**Task brief:** For the data that follows, print the line with "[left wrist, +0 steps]", the line with "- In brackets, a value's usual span", and all lines between them, exactly as they stand. Omit pictures and add nothing.

**Provided material:**
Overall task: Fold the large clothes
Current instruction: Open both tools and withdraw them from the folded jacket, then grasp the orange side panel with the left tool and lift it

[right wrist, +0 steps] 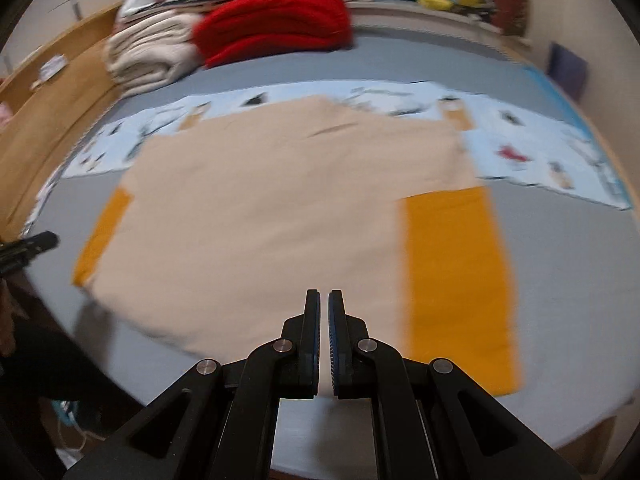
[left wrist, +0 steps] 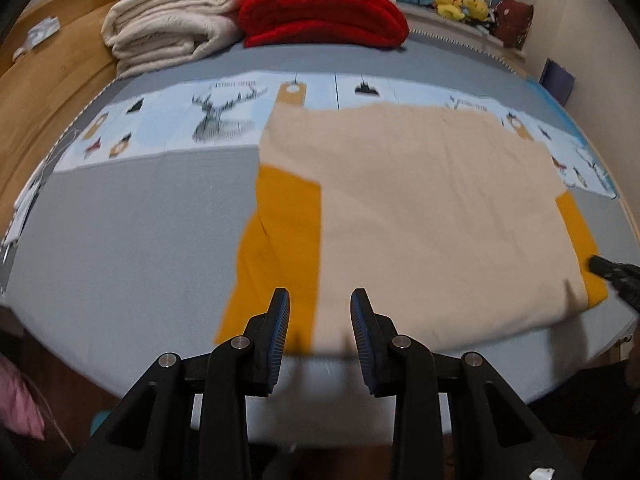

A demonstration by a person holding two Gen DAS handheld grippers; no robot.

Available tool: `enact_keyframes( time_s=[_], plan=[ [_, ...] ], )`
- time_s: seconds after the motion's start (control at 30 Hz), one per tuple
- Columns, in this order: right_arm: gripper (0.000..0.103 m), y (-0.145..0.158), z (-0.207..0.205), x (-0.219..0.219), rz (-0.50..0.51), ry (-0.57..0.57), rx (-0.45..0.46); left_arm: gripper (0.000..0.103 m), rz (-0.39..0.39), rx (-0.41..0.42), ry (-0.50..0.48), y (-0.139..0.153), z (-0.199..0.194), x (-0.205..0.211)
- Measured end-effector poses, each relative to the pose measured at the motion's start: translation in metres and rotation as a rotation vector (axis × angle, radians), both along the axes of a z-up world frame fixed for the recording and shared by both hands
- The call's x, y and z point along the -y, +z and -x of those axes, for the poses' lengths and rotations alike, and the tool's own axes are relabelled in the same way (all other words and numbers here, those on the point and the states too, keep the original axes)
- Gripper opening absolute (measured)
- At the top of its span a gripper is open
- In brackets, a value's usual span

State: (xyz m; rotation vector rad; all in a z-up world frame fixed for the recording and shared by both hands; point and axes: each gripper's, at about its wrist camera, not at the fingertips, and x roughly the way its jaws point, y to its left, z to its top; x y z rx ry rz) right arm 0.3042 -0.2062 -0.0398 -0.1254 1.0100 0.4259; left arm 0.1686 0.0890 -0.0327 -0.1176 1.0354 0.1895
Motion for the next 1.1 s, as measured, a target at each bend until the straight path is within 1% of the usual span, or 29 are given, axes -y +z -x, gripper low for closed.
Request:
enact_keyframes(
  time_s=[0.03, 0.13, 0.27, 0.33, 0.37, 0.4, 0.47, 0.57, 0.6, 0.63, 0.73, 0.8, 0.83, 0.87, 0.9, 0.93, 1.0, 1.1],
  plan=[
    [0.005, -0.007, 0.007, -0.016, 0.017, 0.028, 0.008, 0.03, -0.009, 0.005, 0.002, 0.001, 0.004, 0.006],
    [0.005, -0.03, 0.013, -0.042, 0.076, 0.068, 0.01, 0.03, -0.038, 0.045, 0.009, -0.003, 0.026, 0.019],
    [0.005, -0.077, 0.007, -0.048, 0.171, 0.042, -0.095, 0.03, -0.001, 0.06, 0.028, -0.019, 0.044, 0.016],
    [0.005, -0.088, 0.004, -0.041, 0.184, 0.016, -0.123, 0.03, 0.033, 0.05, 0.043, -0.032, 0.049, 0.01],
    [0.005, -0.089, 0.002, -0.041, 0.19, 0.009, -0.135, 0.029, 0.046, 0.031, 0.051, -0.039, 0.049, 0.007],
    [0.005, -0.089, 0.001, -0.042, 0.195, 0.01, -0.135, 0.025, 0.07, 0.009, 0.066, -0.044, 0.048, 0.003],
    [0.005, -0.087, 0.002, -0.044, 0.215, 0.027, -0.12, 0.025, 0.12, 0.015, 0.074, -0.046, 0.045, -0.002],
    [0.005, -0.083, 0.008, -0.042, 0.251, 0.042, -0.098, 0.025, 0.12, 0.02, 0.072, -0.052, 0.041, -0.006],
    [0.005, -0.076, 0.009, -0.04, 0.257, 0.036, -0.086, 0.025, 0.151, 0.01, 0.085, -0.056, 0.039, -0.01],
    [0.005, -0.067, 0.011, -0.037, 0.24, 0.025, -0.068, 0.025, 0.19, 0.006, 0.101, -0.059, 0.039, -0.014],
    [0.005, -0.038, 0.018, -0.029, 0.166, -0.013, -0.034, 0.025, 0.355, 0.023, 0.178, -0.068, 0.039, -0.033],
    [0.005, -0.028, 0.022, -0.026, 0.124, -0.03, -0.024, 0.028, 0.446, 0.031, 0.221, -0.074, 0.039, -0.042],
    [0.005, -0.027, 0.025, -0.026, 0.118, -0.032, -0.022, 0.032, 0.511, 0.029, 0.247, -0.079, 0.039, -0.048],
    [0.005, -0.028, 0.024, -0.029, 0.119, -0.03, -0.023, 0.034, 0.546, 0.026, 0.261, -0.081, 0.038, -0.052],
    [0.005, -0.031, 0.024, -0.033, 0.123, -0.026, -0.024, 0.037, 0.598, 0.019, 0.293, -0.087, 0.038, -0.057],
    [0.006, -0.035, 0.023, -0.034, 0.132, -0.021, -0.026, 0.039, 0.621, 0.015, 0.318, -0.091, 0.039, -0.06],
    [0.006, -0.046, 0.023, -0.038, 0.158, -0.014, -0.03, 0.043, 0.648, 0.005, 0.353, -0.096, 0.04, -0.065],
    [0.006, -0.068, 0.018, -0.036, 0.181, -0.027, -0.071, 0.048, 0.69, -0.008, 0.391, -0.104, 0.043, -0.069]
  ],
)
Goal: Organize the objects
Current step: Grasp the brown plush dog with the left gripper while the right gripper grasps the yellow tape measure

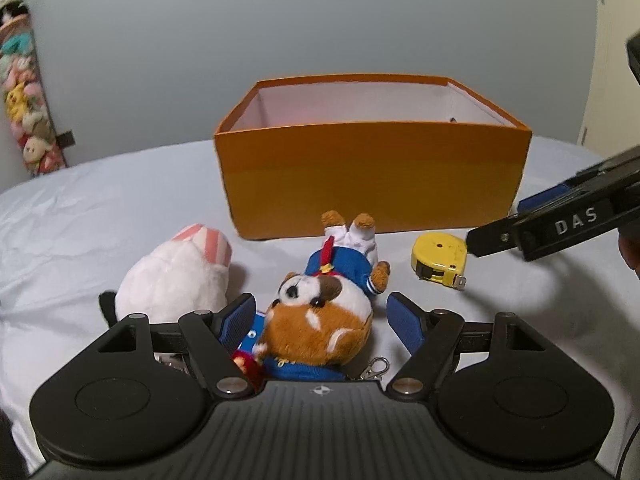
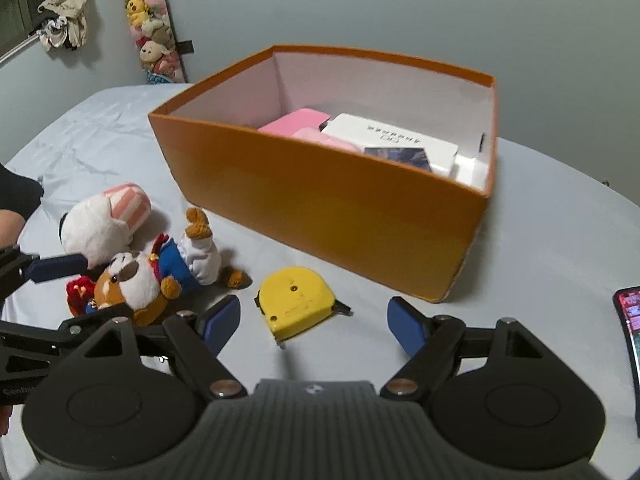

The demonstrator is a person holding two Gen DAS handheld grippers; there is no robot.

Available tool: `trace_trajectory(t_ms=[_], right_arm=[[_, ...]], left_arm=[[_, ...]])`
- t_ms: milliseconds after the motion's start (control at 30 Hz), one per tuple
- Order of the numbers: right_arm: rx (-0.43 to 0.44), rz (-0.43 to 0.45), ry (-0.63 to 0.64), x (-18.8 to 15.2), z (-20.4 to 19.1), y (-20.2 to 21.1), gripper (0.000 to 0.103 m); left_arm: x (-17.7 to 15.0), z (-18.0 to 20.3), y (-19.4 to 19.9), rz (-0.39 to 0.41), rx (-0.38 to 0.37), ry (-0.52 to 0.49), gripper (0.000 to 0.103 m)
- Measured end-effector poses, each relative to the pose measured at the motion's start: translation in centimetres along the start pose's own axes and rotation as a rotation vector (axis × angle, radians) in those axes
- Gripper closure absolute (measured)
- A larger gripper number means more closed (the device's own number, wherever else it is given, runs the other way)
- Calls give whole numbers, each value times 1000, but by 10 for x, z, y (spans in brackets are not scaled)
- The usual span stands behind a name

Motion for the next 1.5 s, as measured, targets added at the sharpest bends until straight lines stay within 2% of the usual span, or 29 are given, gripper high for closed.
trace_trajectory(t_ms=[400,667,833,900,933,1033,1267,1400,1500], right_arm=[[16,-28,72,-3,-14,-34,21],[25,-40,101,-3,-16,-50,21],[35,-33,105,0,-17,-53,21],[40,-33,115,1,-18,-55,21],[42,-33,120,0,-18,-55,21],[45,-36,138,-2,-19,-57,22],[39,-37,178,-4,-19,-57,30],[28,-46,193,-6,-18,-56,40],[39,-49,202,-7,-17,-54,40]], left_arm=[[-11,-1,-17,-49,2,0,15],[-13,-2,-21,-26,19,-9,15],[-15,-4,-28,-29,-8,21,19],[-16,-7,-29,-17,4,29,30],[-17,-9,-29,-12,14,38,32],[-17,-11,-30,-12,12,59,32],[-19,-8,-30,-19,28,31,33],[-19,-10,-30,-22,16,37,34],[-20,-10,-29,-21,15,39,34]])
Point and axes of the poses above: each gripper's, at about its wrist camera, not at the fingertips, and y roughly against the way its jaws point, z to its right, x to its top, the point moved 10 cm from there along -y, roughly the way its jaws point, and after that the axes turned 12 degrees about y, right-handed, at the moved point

**Written response:**
[left wrist, +0 steps] 

A demonstration by a person holding two Gen DAS handheld grippers; no robot.

Available tool: `enact_keyframes( time_s=[_], plan=[ [_, ...] ], )`
- time_s: seconds after the motion's start (control at 30 Hz), one per tuple
- Columns, in this order: right_arm: gripper (0.000..0.103 m), y (-0.145..0.158), z (-0.207..0.205), x (-0.219..0.219), rz (-0.50..0.51), ry (-0.57..0.57), rx (-0.45..0.46); left_arm: gripper (0.000..0.103 m), rz (-0.39..0.39), rx (-0.41..0.42), ry (-0.50..0.48), y (-0.139..0.153), z (-0.199..0.194), x (-0.205..0.211)
- Measured end-effector poses, each relative to the pose measured at the motion's start: translation in metres and rotation as a rotation vector (axis × angle, radians), both along the axes of a z-up world frame fixed for the recording and shared by both hands
- The call's x, y and z point along the -y, +z and -x of those axes, for the poses' lengths and rotations alike, and the tool's own axes are relabelled in the same way (all other words and numbers here, those on the point and the states too, keep the original axes)
- Gripper opening absolute (measured)
- At the top of its span a gripper is open
- In brackets, a value's usual span

The exercise has been answered completely.